Look below for the line with "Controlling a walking", then give it again exactly, along with every line that comes after it, the final line included.
Segment Open
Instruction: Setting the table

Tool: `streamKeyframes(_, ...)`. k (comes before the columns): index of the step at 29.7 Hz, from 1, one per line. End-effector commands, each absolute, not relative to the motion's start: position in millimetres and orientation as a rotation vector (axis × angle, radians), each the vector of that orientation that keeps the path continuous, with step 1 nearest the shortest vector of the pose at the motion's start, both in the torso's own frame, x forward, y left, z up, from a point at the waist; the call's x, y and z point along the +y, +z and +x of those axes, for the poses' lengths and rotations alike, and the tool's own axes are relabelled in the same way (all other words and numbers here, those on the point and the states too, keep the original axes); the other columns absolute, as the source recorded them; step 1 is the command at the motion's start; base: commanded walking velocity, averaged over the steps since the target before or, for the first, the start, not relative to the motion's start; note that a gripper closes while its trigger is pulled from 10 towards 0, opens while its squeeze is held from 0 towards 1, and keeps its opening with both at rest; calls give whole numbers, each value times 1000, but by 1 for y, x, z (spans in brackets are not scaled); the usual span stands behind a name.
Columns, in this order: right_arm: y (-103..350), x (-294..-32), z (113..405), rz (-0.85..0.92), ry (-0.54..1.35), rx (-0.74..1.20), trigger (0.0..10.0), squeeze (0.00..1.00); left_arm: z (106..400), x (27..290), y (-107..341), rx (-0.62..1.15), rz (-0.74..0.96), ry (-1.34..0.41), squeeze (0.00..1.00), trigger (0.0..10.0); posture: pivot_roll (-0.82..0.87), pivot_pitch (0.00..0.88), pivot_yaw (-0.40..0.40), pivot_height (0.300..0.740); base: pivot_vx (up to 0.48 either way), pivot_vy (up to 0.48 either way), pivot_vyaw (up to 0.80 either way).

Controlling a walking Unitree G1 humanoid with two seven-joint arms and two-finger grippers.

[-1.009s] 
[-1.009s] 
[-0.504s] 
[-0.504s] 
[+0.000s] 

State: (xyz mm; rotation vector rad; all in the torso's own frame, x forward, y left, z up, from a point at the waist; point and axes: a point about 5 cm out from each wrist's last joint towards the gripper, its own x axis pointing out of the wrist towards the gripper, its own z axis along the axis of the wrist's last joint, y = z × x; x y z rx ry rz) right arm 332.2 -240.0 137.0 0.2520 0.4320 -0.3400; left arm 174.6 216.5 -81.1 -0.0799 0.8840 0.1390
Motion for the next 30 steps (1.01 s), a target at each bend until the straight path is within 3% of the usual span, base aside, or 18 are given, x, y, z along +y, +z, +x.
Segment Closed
RESPONSE:
Controlling a walking Unitree G1 humanoid with two seven-joint arms and two-finger grippers.

[-1.009s] 
[-1.009s] 
[-0.504s] 
[-0.504s] 
[+0.000s] 

State: (xyz mm; rotation vector rad; all in the torso's own frame, x forward, y left, z up, from a point at the waist; point and axes: a point about 5 cm out from each wrist's last joint towards the gripper, its own x axis pointing out of the wrist towards the gripper, its own z axis along the axis of the wrist's last joint, y = z × x; x y z rx ry rz) right arm 332.2 -240.0 137.0 0.2520 0.4320 -0.3400; left arm 174.6 216.5 -81.1 -0.0799 0.8840 0.1390
Motion for the next 30 steps (1.01 s), a target at each bend until the straight path is within 3% of the usual span, base aside, or 18 are given, x, y, z along +y, +z, +x.

The exercise requires nothing further.